Hervé Billaut (born 5 August 1964) is a French classical pianist.

Biography 
Born in Villefranche-sur-Saône, Billaud joined the  at the age of ten. He continued his studies at the Conservatoire de Paris, where he entered the classes of Germaine Mounier (piano), Jean Hubeau (chamber music), Jeanine Rueff and Bernard de Crépy (writing).

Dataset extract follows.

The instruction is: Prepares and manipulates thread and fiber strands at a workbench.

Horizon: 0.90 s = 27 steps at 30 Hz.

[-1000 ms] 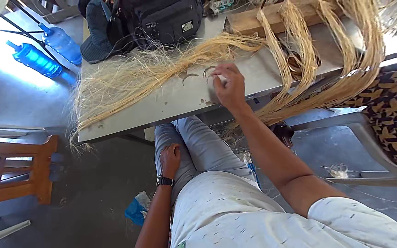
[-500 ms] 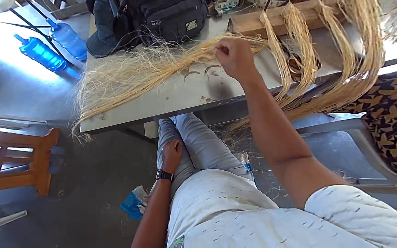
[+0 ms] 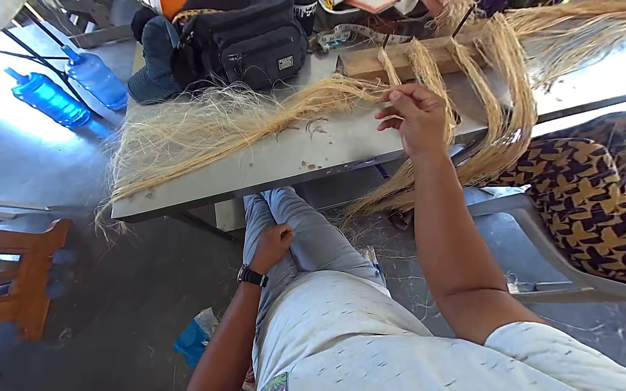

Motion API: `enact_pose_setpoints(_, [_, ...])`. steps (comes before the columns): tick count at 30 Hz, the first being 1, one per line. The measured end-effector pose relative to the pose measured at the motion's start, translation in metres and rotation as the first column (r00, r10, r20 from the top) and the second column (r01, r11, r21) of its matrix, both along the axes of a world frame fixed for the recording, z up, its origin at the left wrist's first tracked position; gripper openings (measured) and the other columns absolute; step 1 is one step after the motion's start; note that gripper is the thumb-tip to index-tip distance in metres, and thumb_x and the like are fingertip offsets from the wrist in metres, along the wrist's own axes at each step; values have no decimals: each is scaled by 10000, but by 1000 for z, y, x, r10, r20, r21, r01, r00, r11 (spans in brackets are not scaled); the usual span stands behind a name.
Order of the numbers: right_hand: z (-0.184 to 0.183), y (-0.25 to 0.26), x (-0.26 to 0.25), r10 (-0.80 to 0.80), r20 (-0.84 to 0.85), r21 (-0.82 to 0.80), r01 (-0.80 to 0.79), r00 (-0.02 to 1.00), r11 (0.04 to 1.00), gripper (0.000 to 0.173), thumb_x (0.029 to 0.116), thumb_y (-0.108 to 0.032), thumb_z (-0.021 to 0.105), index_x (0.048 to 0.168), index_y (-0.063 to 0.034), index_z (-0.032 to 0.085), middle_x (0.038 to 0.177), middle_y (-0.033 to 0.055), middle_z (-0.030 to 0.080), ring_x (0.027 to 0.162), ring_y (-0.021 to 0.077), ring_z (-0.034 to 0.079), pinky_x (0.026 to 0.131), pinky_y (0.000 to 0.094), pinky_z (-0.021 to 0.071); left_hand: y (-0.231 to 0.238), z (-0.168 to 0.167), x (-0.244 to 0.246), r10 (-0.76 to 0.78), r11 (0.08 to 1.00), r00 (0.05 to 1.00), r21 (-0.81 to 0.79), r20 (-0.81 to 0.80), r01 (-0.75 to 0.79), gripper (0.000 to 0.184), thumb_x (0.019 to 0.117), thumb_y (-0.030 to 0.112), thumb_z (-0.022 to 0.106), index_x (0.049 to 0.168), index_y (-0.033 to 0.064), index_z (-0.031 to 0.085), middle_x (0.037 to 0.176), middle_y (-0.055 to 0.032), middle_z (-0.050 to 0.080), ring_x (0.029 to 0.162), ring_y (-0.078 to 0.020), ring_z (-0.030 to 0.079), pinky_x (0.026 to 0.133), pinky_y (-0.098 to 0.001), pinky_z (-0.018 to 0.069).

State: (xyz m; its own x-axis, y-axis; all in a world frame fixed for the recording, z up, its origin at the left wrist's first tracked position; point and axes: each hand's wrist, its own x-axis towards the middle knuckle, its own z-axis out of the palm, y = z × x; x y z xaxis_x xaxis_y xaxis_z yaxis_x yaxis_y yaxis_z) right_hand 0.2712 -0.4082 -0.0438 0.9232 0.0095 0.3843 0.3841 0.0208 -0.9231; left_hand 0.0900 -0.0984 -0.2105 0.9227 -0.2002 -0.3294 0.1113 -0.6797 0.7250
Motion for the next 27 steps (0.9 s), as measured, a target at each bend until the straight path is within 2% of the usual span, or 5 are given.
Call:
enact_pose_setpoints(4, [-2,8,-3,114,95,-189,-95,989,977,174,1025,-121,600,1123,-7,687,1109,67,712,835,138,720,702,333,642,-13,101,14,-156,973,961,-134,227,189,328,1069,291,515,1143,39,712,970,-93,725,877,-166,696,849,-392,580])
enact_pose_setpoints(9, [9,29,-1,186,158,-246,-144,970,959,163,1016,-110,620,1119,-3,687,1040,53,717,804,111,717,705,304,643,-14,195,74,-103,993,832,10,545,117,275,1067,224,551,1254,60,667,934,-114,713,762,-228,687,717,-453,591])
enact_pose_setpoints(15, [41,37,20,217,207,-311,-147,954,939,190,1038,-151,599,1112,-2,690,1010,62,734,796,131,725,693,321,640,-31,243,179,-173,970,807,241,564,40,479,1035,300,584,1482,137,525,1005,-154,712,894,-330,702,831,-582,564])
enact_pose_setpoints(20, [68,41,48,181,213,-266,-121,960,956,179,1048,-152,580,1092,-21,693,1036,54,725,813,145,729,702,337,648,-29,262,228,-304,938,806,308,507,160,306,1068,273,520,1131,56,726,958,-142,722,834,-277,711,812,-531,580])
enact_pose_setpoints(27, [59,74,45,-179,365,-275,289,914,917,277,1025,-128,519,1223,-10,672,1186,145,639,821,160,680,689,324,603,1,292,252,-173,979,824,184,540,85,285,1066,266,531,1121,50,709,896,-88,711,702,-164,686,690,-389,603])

Billaut won a Grand Prize at the "Marguerite Long Competition" (1983), and distinguished himself in numerous international competitions (Viotti, 1981; Vercelli, 1982; Épinal International Piano Competition, 1983; Pretoria, 1990; Tokyo, 1995). He performed in France at the Salle Pleyel, the Théâtre des Champs-Elysées, in Spain, at the Teatro Real in Madrid, and on all continents, notably in South America, China, Japan and Korea. He collaborated with the choreographers Jean-Christophe Maillot, John Neumeier and Roland Petit as soloist of Les Ballets de Monte Carlo and performs regularly at the festivals of Festival de La Roque-d'Anthéron, in Granada, Paris, Toulouse and La Folle Journée of Nantes. He is artistic director of the Rendez-vous de Rochebonne.

Notable recordings 
 Maurice Ravel: 
Gaspard de la Nuit, Le Tombeau de Couperin (éd. REM, 1985);
 Piano Concerto, Piano Concerto for the Left Hand, with the Monte-Carlo Philharmonic Orchestra, dir. Claude Bardon (1987)
 Jacques Castérède: Works for 1 and 2 pianos, H. Billaut, G. Ibanez, J. Castérède (éd. REM)
 Isaac Albéniz: Iberia, Navarra, Suite Española No. 1, Op. 47
 Gabriel Fauré: Works for piano (éd. Lyrinx, 2004)
 Paul Dukas: Works for piano (éd. Mirare, 2015)

Sources 
Biographical information from record booklets

External links 
 Interview on Piano bleu
 Hervé Billaut on France Musique
 Hervé Billaut, Biography on Festival tempo
 Hervé Billaut on Agence Claire laballery
 Hervé Billaut, pianiste et Karine Deshayes, mezzo-soprano on Radio Classique
 Hervé Billaut on Discogs
 Dukas: Sonata in E flat minor, by Hervé Billaut (YouTube)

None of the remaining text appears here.